So I traded in many years worth of [ungiven] birthday and Christmas presents and got a Nikon D80 (an inherited tendency to be disorganised does have its advantages) with the help of Jessops' discount codes (Google), whereupon I was unable to use it on the first weekend I had it as I found myself in Bristol.
That weekend also included being volunteered to help someone sell a car as they'd put out adverts shortly before going away for the weekend. For future reference, when intending to show a car to potential customers, do not take it for a test drive along narrow, muddy lanes to get used to driving it and to see if the damn thing works. Bouncing round a rough and flooded unpaved carpark does mean you'll have to explain to possible new owners the vast quantities of mud splattered up the passenger side of the car, which you had not seen until then (but then I have been known to drive a car which for weeks carried the Plimsoll line borne of turning round in the middle of a well used dairy farm).
It also gets quite interesting trying to explain why handing over the keys to a car which isn't mine to people I don't know isn't really an option. I was under strict orders not to do anything more than turn the engine on to prove it works. Cue negotiations over test drives and driving the car myself. A bit more mud splattering later, having blamed the dodgy gear changes on the differences with my car, answering every question truthfully but ambiguously and then leaving them to knock themselves out with the service history. Fortunately, the annoyingly unnecessary speed limits round here, and the limiting roads themselves, meant that I never really had to accelerate very hard nor go very fast, and thus never expose the major weak point of the car, which is that it handles like a tank, and possibly like a plumbed in septic tank at that. All of which I admirably covered by dropping in the occasional "sorry, speeding again", while hoping they don't notice that the car's had a long run up and it's downhill.

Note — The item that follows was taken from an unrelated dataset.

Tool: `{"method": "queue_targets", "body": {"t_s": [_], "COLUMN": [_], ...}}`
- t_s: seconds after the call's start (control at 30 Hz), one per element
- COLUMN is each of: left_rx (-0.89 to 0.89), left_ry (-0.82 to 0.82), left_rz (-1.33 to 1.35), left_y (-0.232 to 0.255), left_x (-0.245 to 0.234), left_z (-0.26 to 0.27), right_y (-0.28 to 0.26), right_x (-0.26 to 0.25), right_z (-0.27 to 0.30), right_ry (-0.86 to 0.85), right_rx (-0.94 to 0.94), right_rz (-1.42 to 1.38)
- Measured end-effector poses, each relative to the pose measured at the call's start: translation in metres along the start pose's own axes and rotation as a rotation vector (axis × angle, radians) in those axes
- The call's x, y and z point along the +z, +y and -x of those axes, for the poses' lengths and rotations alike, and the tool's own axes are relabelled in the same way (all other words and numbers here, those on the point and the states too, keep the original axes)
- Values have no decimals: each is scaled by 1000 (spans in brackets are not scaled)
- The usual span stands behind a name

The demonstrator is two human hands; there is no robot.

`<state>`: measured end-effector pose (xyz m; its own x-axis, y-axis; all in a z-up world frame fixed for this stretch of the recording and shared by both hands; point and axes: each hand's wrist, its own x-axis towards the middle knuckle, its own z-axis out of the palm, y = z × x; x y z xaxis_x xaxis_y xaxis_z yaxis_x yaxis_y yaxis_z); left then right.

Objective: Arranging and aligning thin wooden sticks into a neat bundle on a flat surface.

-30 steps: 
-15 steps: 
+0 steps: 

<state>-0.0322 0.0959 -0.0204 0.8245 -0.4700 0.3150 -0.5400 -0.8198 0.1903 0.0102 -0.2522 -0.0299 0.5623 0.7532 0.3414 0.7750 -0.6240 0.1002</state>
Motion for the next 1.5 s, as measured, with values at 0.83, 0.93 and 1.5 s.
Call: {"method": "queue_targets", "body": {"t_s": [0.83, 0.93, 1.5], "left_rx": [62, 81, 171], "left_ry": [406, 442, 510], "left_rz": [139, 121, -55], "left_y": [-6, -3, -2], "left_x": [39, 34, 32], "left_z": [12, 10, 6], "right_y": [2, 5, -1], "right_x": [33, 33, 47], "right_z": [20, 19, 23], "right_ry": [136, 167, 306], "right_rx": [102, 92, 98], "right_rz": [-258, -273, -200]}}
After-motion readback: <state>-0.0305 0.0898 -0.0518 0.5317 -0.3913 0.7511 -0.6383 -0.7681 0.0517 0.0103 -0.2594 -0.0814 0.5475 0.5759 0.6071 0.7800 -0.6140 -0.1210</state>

So having done that and agreed that yes, England can be cold, said the man in thick woollen jumper to the guy freshly arrived from India and wearing only a t-shirt, I headed back indoors as they left to consider (well, actually he told me he liked the car and wanted to know if I thought it was worth negotiating... anyone spotting a conflict of interest here considering I'm in the seller's camp? I think I said "um, it's always worth a try, but I've no idea if you'll get very far". Spot who never has quite understood haggling).
Skipping forward a bit, it turns out that when he said he liked the car he meant he intended to buy it, but he just forget to let me know he was willing to pay the full asking price for it. And because he didn't mention actually buying the thing, I passed on his interest as just that. Hence chaos a couple of days later while stuck between the very nice but pestering buyer and the unthinkingly self-centred vendor who was so busy being 'ill' that he didn't seem to think that getting money for the car why someone is offering it might be a good idea. Being in the middle while legally nothing to do with it is not fun. Eventually I got through to the guy selling that somebody wanted to buy the cursed thing, and suddenly the illness wanes. Yeah, I wouldn't be any good at sales; I care about not upsetting people. So the car got sold at the asking price, on the grounds that the buyer had always wanted a Skoda, which seems to have a magnetic effect on everyone it is mentioned to; well, either their eyebrows shoot up like slicks of iron filings or the fillings in their teeth wrench their jaws open to slack abandon.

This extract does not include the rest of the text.